=== Study material ===

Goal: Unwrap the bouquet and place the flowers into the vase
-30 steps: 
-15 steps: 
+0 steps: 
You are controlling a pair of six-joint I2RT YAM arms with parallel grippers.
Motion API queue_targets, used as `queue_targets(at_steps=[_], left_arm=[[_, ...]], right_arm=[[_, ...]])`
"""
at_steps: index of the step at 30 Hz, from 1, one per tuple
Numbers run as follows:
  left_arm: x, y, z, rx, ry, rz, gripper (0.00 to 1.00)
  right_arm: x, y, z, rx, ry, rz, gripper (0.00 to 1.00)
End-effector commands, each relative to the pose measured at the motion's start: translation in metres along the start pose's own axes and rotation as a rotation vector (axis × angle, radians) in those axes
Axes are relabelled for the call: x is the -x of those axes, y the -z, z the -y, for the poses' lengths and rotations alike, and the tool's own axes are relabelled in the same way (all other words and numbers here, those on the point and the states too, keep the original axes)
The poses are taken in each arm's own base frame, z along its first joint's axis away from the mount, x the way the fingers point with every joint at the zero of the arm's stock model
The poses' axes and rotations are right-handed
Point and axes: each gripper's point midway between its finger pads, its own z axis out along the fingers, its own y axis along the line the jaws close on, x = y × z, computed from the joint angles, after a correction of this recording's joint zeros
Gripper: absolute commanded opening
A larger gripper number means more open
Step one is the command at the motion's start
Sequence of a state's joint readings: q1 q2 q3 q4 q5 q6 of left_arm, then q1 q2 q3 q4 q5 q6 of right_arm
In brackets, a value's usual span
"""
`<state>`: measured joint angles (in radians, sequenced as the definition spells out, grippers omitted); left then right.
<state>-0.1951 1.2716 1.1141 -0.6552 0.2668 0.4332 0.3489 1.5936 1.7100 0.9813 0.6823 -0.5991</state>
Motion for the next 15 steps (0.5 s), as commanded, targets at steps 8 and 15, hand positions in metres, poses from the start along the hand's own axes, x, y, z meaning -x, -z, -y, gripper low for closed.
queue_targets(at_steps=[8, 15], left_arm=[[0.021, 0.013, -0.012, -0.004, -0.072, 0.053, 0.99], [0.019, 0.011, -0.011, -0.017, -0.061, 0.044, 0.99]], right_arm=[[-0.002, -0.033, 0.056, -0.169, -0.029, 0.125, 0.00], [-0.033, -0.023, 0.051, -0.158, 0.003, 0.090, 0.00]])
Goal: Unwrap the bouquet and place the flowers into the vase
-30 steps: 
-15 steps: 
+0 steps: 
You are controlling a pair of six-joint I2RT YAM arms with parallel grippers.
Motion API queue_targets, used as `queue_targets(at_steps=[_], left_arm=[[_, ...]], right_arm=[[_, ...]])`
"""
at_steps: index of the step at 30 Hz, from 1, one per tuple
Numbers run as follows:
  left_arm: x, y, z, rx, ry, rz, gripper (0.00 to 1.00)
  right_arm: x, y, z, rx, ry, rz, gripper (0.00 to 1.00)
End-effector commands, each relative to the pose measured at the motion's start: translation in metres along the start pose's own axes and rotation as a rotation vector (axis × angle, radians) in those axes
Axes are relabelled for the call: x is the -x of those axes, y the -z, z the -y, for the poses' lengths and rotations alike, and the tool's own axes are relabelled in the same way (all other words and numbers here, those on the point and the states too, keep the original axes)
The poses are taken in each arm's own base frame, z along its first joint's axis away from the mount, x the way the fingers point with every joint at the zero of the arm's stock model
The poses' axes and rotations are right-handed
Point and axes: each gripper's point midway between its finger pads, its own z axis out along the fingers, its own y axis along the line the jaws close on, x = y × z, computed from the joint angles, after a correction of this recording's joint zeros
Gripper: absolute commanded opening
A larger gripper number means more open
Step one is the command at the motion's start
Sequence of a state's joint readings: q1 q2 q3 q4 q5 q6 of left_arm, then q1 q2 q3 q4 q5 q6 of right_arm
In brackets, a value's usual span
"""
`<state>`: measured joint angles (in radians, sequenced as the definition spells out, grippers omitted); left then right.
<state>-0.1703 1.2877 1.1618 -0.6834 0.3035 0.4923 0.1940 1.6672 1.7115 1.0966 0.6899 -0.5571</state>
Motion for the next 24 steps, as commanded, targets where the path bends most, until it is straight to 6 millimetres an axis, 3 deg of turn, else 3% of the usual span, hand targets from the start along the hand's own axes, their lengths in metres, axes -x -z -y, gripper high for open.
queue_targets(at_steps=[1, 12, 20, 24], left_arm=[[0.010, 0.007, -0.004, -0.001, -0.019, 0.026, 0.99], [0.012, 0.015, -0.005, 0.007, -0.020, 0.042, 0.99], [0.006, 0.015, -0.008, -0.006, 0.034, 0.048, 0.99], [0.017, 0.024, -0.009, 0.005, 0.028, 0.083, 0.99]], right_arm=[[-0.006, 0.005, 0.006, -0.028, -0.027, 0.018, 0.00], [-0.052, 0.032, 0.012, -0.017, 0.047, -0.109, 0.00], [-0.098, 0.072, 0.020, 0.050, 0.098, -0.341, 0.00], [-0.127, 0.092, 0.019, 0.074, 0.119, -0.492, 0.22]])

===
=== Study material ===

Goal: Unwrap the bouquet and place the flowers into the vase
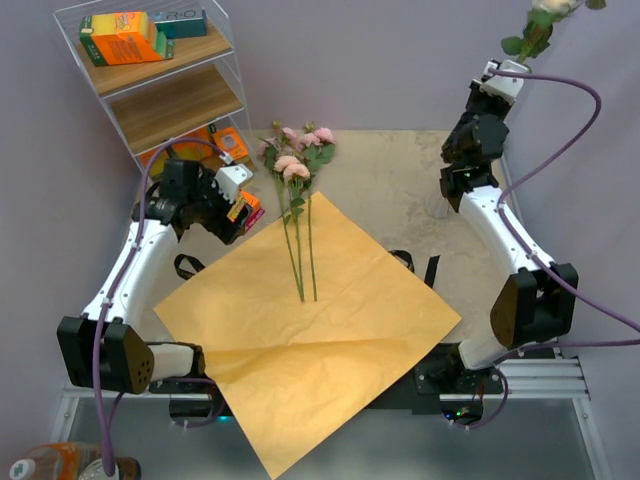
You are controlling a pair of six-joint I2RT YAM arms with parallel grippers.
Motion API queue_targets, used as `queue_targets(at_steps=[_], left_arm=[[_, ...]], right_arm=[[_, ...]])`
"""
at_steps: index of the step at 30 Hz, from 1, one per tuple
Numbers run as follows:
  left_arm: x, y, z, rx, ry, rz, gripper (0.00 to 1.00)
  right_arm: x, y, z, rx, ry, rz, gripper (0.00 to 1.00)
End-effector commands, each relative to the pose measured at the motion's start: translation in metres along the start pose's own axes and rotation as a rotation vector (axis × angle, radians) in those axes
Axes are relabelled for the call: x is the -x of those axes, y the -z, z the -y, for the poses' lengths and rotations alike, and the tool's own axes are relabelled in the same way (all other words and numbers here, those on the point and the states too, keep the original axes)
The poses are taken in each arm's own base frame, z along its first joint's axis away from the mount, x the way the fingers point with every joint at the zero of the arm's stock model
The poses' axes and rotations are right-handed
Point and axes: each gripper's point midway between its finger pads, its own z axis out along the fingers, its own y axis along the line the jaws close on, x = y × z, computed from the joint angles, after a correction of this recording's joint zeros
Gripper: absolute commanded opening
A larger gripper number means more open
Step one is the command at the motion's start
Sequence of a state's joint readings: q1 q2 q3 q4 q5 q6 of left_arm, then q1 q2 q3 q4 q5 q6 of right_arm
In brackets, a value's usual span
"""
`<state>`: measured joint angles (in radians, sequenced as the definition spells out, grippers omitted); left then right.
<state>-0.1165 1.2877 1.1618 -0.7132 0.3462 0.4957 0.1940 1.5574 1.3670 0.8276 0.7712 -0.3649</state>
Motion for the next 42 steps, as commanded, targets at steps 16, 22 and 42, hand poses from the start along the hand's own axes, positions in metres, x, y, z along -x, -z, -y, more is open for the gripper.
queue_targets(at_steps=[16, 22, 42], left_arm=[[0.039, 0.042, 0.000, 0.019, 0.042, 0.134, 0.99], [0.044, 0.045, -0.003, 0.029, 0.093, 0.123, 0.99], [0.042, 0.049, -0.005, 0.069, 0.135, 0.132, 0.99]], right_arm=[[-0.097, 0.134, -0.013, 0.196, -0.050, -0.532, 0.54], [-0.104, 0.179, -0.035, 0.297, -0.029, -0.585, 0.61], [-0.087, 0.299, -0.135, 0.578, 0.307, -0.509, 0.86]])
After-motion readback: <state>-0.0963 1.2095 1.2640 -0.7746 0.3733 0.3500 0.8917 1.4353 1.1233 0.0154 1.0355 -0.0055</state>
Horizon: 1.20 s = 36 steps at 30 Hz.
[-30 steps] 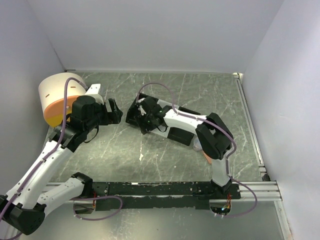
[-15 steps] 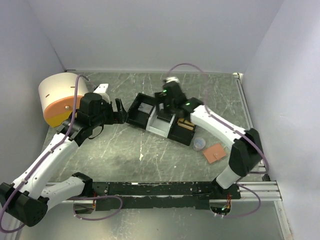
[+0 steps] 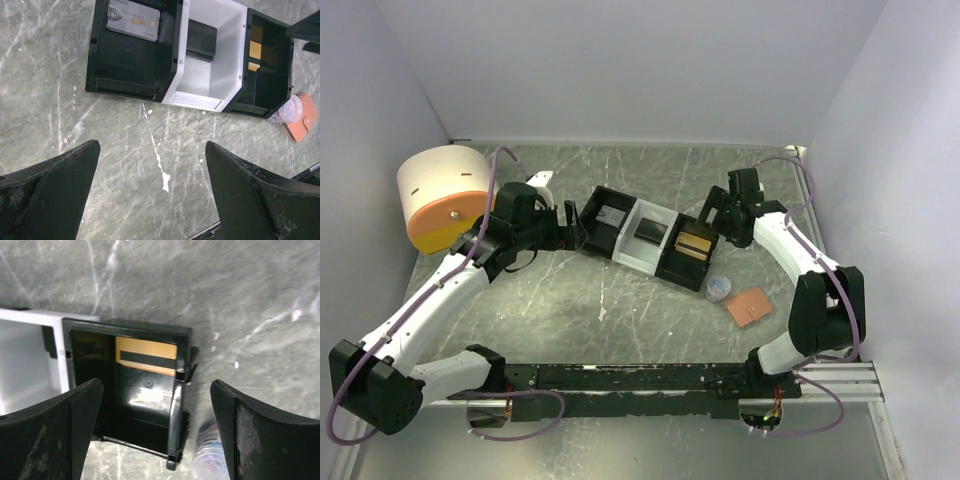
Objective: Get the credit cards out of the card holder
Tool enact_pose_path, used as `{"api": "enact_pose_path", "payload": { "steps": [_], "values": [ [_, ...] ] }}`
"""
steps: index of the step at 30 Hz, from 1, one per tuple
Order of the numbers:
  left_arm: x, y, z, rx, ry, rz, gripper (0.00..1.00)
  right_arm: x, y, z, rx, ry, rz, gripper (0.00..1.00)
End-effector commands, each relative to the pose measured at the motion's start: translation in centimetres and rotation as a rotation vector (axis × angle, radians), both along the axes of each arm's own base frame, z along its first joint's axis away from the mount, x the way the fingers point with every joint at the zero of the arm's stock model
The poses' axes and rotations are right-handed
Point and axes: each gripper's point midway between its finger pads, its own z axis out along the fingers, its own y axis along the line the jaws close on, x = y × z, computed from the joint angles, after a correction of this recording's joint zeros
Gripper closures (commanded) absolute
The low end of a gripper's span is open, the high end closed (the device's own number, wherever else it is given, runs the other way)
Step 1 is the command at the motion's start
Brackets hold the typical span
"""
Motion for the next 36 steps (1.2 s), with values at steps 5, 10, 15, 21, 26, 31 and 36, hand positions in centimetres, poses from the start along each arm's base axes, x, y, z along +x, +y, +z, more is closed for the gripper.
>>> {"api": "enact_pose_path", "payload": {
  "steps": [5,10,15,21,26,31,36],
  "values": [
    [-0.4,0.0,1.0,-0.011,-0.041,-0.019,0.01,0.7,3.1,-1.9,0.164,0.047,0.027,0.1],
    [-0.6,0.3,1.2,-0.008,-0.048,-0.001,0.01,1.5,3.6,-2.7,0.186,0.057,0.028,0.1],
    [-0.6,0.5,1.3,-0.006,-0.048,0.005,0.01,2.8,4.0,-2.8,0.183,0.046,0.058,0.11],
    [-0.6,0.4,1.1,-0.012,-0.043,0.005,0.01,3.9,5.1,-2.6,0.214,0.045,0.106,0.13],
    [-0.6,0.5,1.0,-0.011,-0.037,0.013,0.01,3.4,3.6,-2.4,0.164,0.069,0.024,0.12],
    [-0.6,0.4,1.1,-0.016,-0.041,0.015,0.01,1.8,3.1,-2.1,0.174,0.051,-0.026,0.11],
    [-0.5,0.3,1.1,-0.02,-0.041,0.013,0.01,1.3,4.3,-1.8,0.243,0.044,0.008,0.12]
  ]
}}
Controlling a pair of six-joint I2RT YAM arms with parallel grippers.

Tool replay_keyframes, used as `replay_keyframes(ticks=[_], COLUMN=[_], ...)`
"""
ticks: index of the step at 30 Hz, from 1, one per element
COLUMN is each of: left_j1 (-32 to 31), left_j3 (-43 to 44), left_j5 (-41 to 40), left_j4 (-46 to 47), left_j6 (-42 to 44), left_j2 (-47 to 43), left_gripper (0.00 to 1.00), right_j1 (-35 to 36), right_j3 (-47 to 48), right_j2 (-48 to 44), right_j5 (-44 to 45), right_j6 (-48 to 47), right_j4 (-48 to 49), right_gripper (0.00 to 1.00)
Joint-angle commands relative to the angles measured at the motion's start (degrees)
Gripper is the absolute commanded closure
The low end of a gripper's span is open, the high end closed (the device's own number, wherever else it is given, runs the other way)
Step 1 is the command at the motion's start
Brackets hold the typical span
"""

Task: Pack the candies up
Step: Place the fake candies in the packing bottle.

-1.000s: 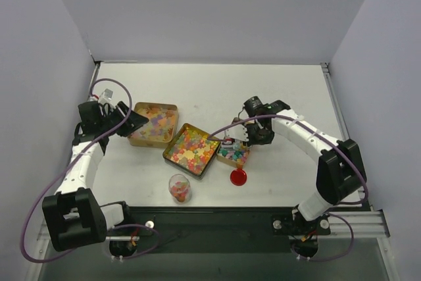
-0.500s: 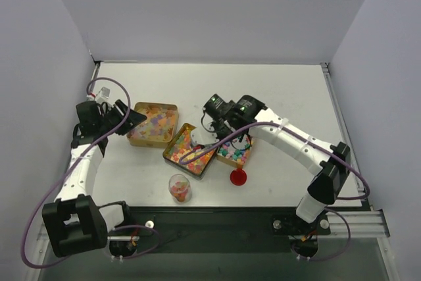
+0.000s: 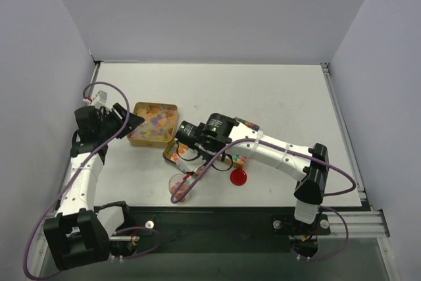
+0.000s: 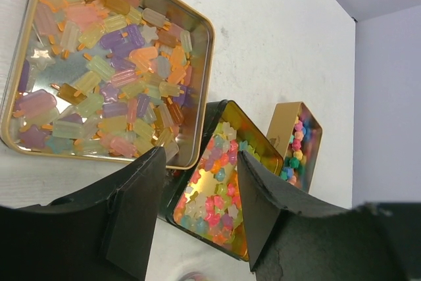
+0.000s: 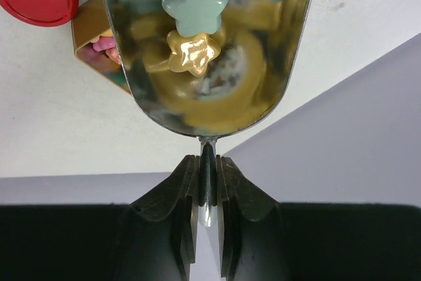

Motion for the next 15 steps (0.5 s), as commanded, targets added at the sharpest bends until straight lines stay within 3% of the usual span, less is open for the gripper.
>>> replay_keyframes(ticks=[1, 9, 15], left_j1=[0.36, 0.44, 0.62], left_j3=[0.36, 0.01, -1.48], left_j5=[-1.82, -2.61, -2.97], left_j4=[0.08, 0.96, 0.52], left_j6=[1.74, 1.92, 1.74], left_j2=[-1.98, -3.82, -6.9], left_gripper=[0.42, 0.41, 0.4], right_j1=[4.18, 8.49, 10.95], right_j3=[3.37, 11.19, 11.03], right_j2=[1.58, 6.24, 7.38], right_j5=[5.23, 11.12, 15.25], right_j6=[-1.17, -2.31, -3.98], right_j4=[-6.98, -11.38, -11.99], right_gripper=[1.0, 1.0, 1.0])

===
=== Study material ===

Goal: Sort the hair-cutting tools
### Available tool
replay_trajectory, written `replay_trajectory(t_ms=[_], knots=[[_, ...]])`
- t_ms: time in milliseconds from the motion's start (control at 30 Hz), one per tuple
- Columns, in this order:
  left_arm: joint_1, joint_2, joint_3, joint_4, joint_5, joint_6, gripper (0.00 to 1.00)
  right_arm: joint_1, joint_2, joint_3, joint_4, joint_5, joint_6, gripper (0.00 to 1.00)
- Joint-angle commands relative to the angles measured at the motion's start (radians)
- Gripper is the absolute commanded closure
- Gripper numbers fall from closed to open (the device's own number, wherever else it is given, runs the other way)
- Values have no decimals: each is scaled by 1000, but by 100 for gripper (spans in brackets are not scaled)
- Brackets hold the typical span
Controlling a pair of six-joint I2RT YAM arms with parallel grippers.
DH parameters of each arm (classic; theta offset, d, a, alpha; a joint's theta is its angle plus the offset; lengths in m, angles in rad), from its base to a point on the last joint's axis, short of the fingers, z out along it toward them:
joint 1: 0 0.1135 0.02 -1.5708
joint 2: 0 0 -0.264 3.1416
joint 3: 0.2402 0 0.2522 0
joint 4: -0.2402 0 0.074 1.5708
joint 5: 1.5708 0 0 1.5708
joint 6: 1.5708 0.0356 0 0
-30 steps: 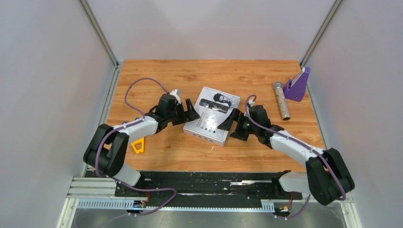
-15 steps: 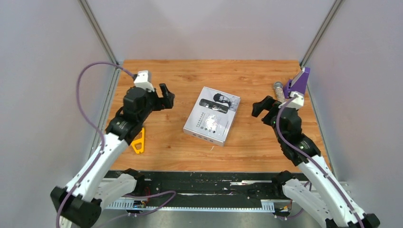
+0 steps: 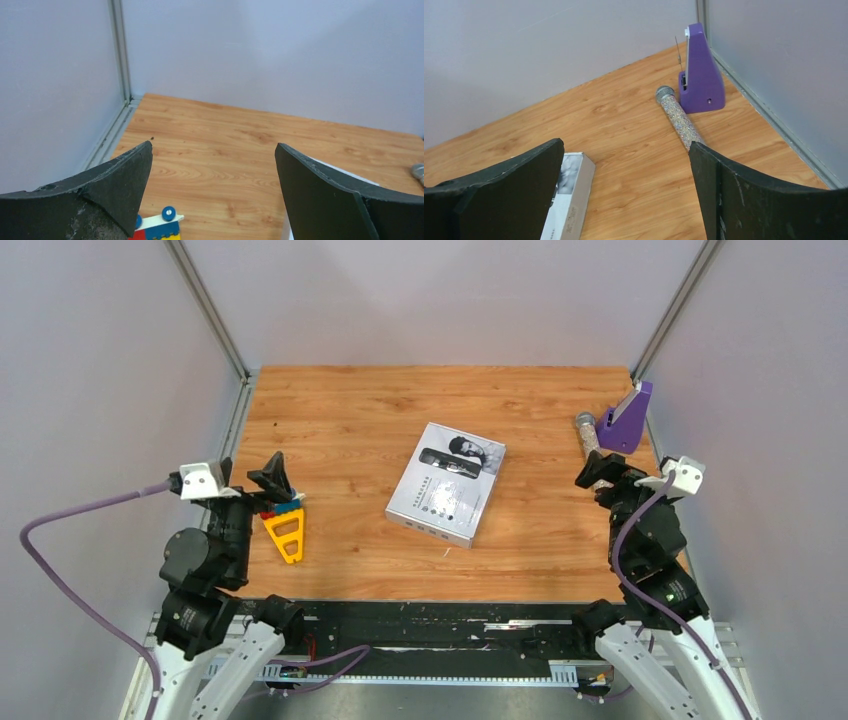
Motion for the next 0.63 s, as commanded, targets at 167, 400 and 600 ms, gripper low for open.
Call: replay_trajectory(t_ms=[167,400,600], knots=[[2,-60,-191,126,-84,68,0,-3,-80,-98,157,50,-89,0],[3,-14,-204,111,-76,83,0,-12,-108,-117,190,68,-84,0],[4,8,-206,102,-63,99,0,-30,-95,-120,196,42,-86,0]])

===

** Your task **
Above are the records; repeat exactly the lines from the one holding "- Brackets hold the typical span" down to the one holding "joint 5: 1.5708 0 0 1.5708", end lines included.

** Final answer **
- Brackets hold the typical span
Controlling a pair of six-joint I2RT YAM arms with parallel grippers.
DH parameters of each arm (classic; theta offset, d, a, alpha; a joint's theta is its angle plus the offset; lengths in m, angles in rad), from its base to a point on the last joint's axis, short of the fingers, z out along it toward them:
joint 1: 0 0.1135 0.02 -1.5708
joint 2: 0 0 -0.264 3.1416
joint 3: 0.2402 0 0.2522 0
joint 4: -0.2402 0 0.074 1.5708
joint 5: 1.5708 0 0 1.5708

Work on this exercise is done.